Carter chuckled and admitted, “I might be a little bit too.”
That rare moment of self-awareness—Carter’s honest admission—came not in a press conference, but mid-game, while trailing a YouTuber.
“You might be out of shape. Look at me,” N3on quipped.
“No, I’m good,” Carter snapped back, slipping on a WNBA hoodie. “I’m about to put on a hoodie.”
That’s when the tone shifted. “Oh, oh, oh, how’s your day going today?” N3on asked, spotting the WNBA logo. But his lighthearted trash talk was about to be silenced. Hoodie Carter was activated.

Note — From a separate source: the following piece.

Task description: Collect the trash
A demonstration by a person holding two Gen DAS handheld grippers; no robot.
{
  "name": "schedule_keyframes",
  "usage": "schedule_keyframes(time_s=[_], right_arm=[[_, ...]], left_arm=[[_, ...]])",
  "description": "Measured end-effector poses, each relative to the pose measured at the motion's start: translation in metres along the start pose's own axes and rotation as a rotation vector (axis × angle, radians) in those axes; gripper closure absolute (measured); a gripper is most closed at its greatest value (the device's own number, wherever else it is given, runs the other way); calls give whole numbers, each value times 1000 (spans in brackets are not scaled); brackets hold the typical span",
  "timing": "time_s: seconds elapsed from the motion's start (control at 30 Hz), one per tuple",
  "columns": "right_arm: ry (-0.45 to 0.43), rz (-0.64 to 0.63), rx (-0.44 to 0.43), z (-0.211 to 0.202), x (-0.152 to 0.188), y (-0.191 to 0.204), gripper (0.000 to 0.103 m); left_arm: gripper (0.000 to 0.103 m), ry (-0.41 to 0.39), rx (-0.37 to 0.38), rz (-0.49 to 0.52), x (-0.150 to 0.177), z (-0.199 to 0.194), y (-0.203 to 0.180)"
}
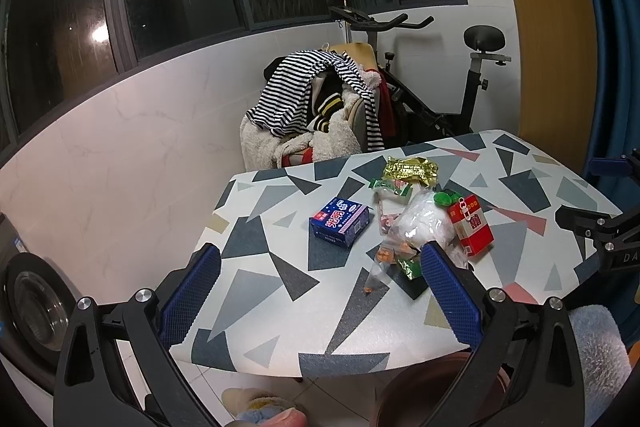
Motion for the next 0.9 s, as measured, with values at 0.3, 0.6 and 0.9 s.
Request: schedule_keyframes(time_s=[0.3,0.6,0.9], right_arm=[[1,-9,5,1,2,3,6],[1,-7,3,1,2,3,6],[3,-2,3,3,4,3,6]], left_arm=[[5,0,0,0,2,-1,1],[5,0,-2,0,1,-1,0],[5,10,14,-7,7,0,-1]])
Point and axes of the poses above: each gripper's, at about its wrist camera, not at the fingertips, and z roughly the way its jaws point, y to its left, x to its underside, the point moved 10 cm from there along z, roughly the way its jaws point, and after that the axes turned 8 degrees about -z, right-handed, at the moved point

In just nine minutes, she blitzed her way to an 11-7 win. The cold start? A distant memory. And while N3on held his own early, the game ended the only way it realistically could: with Carter draining shots, even while sweating through layers.
And thankfully, that’s how it went. Losing to a YouTuber would have just rubbed salt in her wounds. After all, it’s been a strange year for Carter. After a breakout 2024 campaign with Chicago, she became an unrestricted free agent in February 2025. Overseas, she dominated in China’s WCBA, even earning the Player of the Year award from the Chinese Basketball Association. But back home, she’s still unsigned.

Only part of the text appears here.